Può darsi che i sondaggi registrino già una risposta ad Emiliano che ha invitato a votare alle primarie in questo modo: "Di qualunque partito siate, venite a votare contro Renzi". Se così fosse il congresso diventerebbe non una discussione ma un campionato di lotta libera.
Concentrato di partito e governo? Questo meccanismo elettorale aperto a tutti i cittadini, certamente meglio calibrato, fa bene alla democrazia e al partito se resta il principio che il segretario è automaticamente il candidato presidente del consiglio.
L'identificazione delle due funzioni in una sola persona è altro punto su cui discutere. Va fatta una valutazione anche sulla base dell'esperienza di questa legislatura. Un bilancio appena sommario indicherebbe una prevalenza di effetti negativi: il governo è privo di un interlocutore politico sia per sé sia per gli elettori; il partito diventa inevitabilmente cinghia di trasmissione del governo e non prepara - con l'ascolto politico - le soluzioni per il futuro; l'interesse organizzativo viene ridotto in quanto il partito guarda verso il centro e non verso la base.
Una valutazione infine va fatta anche in relazione alla legge elettorale. L'identificazione delle due funzioni è coerente con il sistema maggioritario. Se il sistema sarà diverso è necessario verificarne la coerenza.
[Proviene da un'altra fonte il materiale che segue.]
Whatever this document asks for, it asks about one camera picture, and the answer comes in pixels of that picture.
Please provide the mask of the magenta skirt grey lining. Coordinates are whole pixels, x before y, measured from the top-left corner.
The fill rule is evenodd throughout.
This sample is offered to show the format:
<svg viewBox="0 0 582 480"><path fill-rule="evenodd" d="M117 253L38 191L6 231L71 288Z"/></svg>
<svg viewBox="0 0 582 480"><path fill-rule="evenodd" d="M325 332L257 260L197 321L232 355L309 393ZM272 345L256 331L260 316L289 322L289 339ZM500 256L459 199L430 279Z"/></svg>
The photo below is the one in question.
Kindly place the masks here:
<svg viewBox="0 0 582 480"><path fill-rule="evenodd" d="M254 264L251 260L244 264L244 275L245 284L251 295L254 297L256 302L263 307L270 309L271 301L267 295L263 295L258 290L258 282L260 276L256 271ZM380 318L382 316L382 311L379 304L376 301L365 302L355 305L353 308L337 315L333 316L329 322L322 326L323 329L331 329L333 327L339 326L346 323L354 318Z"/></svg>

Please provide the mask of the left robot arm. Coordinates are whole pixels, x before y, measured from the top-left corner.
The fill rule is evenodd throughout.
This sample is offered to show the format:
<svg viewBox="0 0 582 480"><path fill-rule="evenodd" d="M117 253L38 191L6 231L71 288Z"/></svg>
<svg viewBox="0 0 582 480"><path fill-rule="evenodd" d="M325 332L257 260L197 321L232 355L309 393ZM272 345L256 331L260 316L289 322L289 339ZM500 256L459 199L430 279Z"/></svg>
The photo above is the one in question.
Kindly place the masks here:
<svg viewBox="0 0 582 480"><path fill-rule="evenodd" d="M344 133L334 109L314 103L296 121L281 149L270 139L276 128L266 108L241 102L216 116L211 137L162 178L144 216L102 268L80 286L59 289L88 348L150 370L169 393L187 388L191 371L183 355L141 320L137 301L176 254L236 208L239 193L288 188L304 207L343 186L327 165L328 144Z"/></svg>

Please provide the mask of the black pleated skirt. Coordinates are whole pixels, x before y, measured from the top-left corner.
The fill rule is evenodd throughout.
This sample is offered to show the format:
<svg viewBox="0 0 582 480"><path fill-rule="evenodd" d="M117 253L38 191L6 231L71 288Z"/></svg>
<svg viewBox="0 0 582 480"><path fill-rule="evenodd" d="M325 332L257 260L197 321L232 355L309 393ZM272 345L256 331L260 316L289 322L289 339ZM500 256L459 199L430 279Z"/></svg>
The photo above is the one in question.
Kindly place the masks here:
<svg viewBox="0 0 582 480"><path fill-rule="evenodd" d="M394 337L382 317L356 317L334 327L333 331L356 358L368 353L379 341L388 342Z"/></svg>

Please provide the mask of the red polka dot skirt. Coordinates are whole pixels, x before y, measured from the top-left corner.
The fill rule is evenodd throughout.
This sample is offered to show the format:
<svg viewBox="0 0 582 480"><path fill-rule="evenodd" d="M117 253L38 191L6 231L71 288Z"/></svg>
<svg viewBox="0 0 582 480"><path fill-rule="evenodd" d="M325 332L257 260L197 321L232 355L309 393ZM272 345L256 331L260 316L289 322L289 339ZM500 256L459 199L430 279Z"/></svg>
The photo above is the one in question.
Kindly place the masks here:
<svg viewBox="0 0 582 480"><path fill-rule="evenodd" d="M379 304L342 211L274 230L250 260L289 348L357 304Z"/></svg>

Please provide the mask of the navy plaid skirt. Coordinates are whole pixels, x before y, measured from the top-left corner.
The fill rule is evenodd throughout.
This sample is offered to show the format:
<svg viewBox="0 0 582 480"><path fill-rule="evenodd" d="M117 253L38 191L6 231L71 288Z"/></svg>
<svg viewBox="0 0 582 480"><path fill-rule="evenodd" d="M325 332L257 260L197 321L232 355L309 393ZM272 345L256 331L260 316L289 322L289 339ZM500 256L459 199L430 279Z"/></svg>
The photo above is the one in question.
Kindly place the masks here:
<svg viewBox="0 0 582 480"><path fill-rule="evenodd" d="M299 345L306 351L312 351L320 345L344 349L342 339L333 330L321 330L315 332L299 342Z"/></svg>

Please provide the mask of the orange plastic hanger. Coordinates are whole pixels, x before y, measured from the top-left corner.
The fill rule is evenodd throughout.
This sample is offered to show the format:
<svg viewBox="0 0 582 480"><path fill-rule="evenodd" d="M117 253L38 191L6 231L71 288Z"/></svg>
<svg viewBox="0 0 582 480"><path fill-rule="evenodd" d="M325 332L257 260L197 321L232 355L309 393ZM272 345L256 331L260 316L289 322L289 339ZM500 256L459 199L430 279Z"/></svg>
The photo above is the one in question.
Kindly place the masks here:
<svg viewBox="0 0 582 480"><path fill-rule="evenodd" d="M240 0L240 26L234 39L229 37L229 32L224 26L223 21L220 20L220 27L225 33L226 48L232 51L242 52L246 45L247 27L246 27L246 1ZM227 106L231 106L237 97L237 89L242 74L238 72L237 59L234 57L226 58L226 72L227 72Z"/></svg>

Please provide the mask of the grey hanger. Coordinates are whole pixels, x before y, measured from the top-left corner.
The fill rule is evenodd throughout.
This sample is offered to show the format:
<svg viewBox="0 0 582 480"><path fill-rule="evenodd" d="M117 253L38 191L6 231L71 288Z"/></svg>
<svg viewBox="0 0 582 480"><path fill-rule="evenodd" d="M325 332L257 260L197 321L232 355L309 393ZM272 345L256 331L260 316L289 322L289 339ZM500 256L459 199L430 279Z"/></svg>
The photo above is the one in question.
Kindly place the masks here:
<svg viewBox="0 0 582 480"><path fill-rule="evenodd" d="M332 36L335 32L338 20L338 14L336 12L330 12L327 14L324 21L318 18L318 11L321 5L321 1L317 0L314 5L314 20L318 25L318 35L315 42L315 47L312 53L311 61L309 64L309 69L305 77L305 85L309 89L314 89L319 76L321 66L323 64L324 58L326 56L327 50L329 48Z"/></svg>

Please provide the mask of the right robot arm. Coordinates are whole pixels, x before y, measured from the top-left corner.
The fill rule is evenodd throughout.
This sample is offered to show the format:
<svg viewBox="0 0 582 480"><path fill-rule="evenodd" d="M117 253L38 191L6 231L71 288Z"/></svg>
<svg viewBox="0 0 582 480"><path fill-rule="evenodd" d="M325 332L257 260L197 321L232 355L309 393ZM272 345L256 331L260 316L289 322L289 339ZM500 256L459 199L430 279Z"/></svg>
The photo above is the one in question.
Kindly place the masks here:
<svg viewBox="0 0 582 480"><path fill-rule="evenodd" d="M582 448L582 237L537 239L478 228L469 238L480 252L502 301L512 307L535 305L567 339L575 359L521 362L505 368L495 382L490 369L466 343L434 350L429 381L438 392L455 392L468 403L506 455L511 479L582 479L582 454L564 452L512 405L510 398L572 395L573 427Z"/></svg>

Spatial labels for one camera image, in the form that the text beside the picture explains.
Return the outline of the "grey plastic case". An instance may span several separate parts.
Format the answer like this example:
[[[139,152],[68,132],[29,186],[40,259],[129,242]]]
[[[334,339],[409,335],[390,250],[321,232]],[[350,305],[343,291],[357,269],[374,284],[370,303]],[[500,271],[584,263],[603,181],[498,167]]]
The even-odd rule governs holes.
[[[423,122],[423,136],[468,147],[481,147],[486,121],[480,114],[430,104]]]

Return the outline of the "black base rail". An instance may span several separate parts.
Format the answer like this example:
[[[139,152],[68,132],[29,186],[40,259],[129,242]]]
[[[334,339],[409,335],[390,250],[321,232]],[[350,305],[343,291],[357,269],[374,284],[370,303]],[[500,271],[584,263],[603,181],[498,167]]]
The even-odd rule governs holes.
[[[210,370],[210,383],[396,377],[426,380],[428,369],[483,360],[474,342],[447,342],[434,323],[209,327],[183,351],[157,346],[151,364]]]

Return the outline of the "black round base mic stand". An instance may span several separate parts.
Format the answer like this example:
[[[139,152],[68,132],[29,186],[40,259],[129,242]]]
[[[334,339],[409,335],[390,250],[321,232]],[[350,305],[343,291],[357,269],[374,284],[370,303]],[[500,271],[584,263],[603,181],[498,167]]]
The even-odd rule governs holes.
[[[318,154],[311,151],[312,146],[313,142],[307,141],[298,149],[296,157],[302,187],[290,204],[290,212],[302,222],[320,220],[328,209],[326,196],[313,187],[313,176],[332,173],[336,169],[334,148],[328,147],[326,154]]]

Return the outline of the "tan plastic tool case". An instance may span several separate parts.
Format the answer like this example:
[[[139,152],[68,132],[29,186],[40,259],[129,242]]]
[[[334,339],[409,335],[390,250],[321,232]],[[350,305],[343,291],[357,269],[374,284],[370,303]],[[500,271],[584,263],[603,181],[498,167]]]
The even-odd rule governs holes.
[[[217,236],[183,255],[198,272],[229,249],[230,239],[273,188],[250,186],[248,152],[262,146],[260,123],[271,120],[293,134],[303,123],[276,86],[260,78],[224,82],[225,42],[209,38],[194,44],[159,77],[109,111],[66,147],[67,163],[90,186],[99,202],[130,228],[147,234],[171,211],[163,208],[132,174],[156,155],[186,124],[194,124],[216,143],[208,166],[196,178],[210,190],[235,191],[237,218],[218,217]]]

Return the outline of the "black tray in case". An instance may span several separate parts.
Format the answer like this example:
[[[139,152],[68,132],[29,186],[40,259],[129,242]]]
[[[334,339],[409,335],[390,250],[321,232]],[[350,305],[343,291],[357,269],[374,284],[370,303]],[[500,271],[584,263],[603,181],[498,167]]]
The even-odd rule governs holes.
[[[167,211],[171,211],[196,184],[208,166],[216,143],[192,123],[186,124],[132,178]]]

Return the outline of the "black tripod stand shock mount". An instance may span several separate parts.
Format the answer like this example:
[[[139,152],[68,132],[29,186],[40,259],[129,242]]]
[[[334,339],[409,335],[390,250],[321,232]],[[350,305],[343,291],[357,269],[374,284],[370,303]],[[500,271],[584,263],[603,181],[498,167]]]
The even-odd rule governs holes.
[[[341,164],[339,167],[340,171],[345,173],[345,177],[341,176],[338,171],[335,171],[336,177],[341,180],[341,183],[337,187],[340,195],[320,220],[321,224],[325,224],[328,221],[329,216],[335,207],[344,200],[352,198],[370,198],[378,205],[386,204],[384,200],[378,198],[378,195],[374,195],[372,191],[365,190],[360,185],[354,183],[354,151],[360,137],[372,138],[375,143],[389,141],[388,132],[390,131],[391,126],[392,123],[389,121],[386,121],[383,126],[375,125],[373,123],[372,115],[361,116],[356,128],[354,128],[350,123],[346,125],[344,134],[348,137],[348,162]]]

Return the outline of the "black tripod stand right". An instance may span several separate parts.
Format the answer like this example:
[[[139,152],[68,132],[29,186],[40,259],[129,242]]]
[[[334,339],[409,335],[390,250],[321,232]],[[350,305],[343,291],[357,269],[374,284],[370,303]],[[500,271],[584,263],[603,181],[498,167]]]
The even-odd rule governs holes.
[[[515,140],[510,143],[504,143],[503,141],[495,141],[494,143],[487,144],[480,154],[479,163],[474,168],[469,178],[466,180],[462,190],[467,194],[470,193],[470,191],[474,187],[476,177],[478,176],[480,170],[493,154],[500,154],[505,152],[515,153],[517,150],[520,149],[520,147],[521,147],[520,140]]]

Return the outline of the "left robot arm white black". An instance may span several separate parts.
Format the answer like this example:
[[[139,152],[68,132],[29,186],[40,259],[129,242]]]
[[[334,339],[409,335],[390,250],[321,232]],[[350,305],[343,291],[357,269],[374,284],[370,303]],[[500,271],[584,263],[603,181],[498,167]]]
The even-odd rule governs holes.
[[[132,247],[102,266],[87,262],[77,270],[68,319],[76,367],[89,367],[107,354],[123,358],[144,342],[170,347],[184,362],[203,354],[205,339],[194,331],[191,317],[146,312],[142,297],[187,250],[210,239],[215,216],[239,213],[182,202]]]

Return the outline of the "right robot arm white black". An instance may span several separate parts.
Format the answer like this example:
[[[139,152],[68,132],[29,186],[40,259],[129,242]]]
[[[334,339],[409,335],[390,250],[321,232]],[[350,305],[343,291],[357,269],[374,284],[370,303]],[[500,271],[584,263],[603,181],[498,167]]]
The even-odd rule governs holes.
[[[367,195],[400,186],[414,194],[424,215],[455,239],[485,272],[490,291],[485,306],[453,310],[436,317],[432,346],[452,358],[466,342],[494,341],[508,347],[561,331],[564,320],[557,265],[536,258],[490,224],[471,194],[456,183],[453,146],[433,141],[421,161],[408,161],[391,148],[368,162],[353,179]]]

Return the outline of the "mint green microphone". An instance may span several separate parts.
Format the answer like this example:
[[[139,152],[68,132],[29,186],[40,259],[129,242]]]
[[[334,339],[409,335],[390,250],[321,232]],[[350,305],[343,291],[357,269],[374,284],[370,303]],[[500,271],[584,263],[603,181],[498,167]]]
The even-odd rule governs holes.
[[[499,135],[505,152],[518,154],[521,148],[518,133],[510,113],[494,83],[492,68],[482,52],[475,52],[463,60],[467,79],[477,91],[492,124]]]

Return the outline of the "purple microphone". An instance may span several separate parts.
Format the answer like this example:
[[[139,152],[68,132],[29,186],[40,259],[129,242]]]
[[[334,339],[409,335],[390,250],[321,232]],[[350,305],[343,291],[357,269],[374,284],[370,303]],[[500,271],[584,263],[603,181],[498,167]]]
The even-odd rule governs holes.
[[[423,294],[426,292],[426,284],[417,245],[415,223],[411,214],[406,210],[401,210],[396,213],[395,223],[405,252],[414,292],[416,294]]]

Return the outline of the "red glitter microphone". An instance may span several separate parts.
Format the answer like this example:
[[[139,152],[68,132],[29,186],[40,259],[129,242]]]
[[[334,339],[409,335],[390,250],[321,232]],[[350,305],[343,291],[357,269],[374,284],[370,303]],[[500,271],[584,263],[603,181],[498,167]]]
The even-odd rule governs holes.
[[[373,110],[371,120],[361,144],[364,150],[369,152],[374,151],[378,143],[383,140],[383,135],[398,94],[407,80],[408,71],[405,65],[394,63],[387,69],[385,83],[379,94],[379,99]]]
Regole, non principi. Sarebbe opportuno che su questi temi si discutesse votasse nel congresso, prima di sapere chi vince e chi perde, cioè che si trovasse una sintesi sugli strumenti di partecipazione e di decisione, indipendentemente dalle singole mozioni. La mozione Renzi-Martina prevede ancora "un leader che si candida a guidare dapprima la nostra comunità politica e poi il governo del paese". La mozione di Orlando e quella di Emiliano propongono la non coincidenza forzata dei due ruoli.
Ci sono indubbiamente prospettive politiche diverse nelle due impostazioni, ma si tratta di regole e non di principi. Ed è meglio valutarle prima dei principi.